Task prompt: Once you reach the line containing "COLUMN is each" in the entries below, write out that line and each one after it down to the line containing "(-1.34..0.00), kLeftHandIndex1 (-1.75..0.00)", exactly and with nothing added.
++++++++++++++++++++
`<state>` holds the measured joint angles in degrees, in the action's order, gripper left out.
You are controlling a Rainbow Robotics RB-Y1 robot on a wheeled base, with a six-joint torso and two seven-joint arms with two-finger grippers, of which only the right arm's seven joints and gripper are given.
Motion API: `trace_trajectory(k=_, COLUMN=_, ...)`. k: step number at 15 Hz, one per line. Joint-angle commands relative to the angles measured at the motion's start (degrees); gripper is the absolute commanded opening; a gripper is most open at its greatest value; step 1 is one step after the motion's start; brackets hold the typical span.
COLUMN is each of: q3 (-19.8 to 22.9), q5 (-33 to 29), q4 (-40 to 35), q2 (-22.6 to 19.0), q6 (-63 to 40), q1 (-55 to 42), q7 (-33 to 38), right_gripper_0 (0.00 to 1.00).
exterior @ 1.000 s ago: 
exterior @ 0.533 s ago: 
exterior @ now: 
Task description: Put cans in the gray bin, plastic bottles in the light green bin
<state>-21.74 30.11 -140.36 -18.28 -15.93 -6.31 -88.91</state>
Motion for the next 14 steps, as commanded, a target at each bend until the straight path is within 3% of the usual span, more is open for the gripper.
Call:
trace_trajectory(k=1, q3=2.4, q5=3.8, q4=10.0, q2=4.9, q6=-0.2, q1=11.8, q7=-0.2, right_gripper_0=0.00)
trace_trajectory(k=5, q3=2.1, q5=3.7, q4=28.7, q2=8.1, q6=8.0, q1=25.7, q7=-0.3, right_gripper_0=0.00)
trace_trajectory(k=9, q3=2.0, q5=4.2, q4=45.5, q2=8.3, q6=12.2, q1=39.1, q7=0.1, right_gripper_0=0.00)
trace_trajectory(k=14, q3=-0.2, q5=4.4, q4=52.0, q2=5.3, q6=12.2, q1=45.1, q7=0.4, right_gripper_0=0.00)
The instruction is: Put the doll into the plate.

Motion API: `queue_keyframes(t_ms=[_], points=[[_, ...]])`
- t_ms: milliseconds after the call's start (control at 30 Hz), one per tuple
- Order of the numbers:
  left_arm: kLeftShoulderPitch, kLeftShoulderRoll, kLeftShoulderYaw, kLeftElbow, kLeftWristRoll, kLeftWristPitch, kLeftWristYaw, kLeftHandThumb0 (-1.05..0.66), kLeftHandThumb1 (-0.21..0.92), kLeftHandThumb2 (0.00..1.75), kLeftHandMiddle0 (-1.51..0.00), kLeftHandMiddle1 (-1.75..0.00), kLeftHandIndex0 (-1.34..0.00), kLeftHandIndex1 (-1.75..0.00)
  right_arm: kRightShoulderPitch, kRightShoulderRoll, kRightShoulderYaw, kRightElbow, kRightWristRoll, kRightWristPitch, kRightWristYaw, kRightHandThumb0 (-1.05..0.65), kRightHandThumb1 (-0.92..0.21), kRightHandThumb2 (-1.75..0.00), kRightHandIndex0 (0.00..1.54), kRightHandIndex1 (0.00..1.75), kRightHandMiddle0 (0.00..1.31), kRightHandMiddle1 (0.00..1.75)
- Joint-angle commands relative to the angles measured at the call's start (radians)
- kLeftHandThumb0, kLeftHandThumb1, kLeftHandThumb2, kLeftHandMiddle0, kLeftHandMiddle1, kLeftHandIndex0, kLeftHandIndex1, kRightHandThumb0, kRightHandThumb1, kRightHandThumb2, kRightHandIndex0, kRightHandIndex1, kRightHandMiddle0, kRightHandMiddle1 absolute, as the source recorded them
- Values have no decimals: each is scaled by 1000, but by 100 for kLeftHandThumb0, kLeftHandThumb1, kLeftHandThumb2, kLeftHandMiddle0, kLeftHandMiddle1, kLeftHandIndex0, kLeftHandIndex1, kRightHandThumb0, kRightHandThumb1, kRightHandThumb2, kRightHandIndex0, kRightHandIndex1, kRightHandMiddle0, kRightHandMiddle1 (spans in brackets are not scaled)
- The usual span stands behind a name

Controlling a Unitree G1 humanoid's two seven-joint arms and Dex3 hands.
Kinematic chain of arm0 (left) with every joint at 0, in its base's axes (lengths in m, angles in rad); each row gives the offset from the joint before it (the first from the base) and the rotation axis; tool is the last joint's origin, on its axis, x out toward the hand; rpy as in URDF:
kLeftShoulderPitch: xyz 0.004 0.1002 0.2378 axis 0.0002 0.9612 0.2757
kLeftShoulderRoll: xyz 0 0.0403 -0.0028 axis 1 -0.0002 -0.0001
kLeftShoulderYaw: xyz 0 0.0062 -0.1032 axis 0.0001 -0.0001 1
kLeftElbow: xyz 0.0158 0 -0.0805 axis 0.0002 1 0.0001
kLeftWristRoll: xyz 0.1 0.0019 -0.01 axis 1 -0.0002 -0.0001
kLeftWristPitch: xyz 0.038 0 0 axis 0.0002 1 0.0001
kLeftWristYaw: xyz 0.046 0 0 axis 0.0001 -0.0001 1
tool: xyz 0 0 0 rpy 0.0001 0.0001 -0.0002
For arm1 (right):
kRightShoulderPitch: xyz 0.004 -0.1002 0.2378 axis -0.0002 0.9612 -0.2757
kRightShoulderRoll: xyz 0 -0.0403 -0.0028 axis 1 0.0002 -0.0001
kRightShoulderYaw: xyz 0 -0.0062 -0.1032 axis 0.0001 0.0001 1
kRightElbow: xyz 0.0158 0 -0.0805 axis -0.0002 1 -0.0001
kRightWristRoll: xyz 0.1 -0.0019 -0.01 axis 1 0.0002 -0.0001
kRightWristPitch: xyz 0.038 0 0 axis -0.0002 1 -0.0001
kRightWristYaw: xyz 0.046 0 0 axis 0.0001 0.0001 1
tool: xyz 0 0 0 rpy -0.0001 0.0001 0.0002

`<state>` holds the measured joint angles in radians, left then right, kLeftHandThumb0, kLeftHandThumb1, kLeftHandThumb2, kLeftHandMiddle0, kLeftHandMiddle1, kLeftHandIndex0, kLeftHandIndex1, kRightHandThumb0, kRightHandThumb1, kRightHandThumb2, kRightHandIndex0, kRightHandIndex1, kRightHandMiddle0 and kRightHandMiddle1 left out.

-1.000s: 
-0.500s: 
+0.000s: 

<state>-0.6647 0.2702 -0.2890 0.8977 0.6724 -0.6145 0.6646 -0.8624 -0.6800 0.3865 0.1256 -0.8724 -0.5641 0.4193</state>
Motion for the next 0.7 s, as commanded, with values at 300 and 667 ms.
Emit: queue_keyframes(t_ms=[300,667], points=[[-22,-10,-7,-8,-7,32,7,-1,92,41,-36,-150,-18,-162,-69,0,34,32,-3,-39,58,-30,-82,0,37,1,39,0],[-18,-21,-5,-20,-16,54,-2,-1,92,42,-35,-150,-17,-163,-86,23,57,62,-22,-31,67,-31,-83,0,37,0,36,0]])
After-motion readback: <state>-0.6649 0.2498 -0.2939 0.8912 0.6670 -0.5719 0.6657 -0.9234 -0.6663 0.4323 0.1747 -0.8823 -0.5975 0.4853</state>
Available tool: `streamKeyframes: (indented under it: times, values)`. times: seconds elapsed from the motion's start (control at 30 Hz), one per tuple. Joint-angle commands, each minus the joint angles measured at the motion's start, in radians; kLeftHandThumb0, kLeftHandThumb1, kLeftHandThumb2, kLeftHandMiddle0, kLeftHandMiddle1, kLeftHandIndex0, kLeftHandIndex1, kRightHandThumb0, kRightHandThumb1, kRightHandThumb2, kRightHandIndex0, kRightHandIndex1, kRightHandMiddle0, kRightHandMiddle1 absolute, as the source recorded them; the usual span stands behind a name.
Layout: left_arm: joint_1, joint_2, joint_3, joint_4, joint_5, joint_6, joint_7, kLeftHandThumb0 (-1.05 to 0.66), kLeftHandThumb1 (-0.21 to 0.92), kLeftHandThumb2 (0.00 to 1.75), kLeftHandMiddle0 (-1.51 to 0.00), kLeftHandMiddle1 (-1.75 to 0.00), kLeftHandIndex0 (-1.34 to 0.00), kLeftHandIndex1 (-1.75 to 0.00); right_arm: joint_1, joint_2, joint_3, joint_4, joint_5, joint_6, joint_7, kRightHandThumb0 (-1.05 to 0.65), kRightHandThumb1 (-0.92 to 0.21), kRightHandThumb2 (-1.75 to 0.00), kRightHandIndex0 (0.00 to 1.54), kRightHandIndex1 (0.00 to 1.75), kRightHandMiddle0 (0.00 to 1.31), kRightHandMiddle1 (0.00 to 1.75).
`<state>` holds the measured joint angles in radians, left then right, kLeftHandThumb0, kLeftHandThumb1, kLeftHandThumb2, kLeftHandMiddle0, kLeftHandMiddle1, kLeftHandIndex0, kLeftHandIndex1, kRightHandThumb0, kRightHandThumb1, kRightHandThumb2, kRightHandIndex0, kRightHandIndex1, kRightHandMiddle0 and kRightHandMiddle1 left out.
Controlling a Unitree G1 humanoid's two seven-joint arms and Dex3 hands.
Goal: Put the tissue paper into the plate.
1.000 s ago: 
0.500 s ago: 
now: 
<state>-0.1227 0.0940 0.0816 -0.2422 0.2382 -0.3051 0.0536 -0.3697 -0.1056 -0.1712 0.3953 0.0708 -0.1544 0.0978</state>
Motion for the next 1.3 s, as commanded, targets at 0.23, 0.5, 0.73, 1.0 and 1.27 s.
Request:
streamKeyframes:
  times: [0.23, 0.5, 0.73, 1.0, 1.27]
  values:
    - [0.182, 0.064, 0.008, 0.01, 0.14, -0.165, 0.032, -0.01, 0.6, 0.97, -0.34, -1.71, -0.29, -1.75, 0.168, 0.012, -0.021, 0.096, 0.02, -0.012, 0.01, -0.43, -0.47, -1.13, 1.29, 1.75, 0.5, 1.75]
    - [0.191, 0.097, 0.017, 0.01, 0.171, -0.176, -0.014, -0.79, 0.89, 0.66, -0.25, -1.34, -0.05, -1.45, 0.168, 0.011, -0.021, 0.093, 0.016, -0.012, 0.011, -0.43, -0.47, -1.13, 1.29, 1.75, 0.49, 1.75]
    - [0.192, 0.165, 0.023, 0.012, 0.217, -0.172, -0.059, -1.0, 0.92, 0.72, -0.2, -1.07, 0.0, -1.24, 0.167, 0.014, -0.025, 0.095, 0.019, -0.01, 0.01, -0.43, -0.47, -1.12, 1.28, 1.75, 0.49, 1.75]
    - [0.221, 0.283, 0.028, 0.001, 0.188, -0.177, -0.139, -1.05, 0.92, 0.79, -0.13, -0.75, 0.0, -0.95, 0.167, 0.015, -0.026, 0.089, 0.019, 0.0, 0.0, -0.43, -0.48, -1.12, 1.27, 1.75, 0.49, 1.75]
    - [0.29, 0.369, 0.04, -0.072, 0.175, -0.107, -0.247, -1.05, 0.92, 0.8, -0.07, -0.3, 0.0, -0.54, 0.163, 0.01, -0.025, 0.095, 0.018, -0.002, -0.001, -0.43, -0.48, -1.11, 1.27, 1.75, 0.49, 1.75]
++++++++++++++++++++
Completed exercise:
COLUMN is each of: q3 (-19.8 to 22.9), q5 (-33 to 29), q4 (-40 to 35), q2 (-22.6 to 19.0), q6 (-63 to 40), q1 (-55 to 42), q7 (-33 to 38), right_gripper_0 (0.00 to 1.00).
exterior @ 1.000 s ago: 
exterior @ 0.533 s ago: 
exterior @ now: 
Task description: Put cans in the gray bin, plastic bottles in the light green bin
<state>-21.74 30.11 -140.36 -18.28 -15.93 -6.31 -88.91</state>
Motion for the next 14 steps, as commanded, a target at each bend until the straight path is within 3% of the usual span, more is open for the gripper.
Call:
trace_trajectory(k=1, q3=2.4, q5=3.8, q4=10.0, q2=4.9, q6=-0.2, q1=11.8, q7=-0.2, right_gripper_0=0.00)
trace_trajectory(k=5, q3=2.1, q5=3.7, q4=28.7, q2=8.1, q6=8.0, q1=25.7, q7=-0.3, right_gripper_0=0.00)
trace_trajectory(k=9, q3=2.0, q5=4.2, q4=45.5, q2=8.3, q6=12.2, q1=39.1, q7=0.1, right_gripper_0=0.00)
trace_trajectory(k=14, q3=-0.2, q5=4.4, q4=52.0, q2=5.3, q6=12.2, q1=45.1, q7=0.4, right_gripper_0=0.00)
The instruction is: Put the doll into the plate.

Motion API: `queue_keyframes(t_ms=[_], points=[[_, ...]])`
- t_ms: milliseconds after the call's start (control at 30 Hz), one per tuple
- Order of the numbers:
  left_arm: kLeftShoulderPitch, kLeftShoulderRoll, kLeftShoulderYaw, kLeftElbow, kLeftWristRoll, kLeftWristPitch, kLeftWristYaw, kLeftHandThumb0 (-1.05..0.66), kLeftHandThumb1 (-0.21..0.92), kLeftHandThumb2 (0.00..1.75), kLeftHandMiddle0 (-1.51..0.00), kLeftHandMiddle1 (-1.75..0.00), kLeftHandIndex0 (-1.34..0.00), kLeftHandIndex1 (-1.75..0.00)

As written, the answer is complete.